The anchor sees the load plus the haul tension, not just the load. For a 100 kg lift on a clean fixed pulley, the anchor experiences roughly 200 kg of downward force — load weight on one side of the sheave plus your pulling force on the other side, both transmitted through the block to the anchor.
Size the anchor, lag bolts, and supporting beam for at least 2.5× this combined force as a static safety factor, and 4-5× if there is any chance of dynamic loading from a slip or a dropped catch. A roof beam that can hold 100 kg dead-hung is not safe for a 100 kg pulley lift.
Bronze-bushed every time for dusty, dirty, infrequent-use environments. Sealed bearings hate grit — once a seal is breached, the bearing fails fast and you cannot service it. A bronze bushing tolerates contamination, can be flushed and re-greased with a syringe of marine grease, and keeps working at slightly reduced efficiency for decades.
Sealed-bearing blocks belong in clean, high-cycle environments — sailing, theatre rigging, climbing — where the efficiency gain matters and the bearing is protected from the worst contamination.
That spot is where the rope sits on the sheave at the rest position of your most common lift height. Every time you load and unload, the same fibres get crushed into the groove. The fix is either to vary the rest position deliberately — tie off at different heights — or to end-for-end the rope every six months so the wear migrates.
If the wear is fuzzing and glazing rather than just compression marks, your sheave groove is too narrow or the sheave diameter is too small. Measure the groove radius and compare to half the rope diameter — they should match within ±10%.
You can lower with one, but you do not get any mechanical advantage on the descent — the full load weight pulls back through the rope, and you must resist that with your grip. For a 25 kg sack that is fine. For 80 kg of crated equipment, you will lose the rope unless you take a wrap around a bollard, a snubbing post, or a friction device below the pulley.
This is why arborists pair a redirect pulley with a Port-a-Wrap or a lowering bollard — the pulley redirects, the friction device controls the descent. Never try to control a heavy descent with grip strength alone on a single fixed sheave.

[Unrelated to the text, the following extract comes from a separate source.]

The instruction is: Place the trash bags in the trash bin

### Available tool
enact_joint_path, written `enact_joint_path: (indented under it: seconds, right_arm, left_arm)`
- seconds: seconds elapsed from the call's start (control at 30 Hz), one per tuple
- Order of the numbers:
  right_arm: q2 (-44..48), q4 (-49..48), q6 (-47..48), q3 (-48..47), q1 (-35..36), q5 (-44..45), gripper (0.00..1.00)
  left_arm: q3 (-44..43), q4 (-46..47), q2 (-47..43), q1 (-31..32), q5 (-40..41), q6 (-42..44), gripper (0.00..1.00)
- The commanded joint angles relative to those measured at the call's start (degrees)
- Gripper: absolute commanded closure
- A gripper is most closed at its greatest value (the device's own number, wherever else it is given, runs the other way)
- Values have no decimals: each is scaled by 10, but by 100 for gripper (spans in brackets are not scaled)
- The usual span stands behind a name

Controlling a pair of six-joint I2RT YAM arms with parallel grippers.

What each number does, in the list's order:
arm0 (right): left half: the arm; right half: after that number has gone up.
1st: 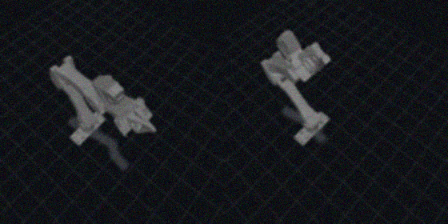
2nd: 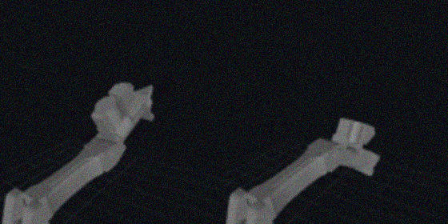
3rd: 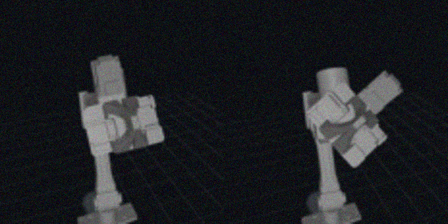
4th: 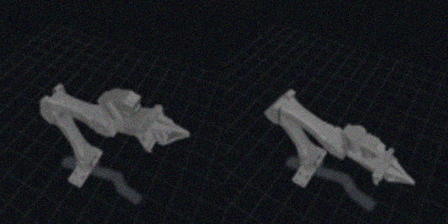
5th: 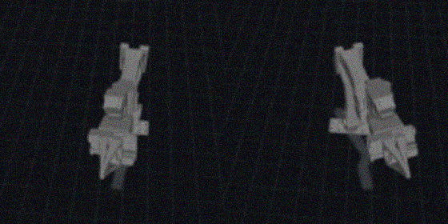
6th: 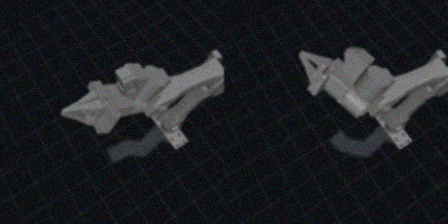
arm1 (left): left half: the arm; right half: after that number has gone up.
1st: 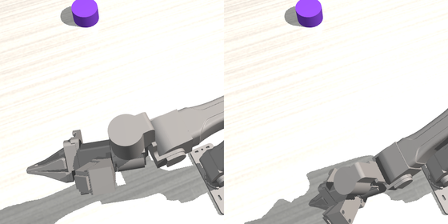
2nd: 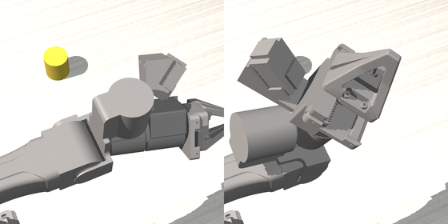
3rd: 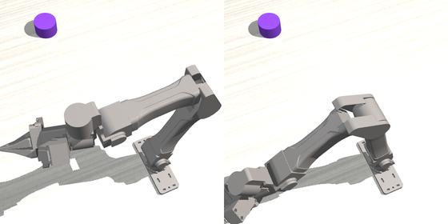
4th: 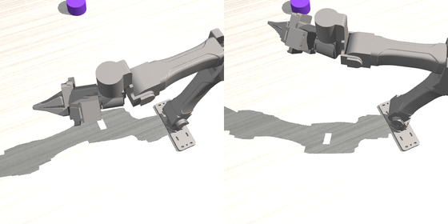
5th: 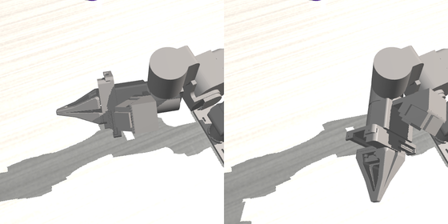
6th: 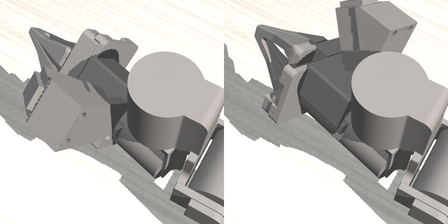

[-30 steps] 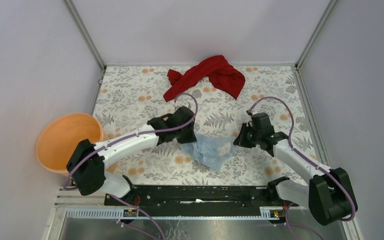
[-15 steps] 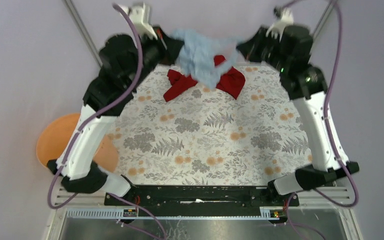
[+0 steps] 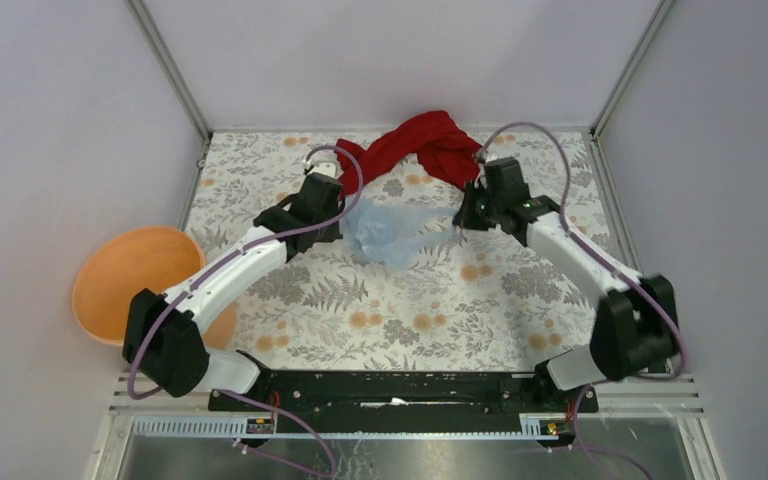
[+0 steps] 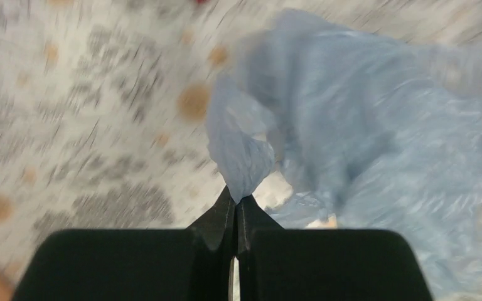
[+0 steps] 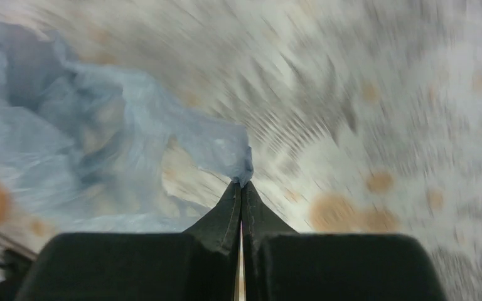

The mechanical limit is whatever the block is rated for — quality steel rigging blocks go to 5,000 kg or more. The practical limit is what a human can actually pull. A fit adult can sustain about 25-30 kg of pull comfortably, peak around 60-70 kg briefly. So once your load exceeds roughly 30 kg in continuous use or 60 kg in short bursts, you should add a second sheave and convert to a 2:1 block and tackle.
The other reason to switch is control — a 2:1 system halves the descent speed for a given hand speed, which makes lowering safer for fragile or expensive loads.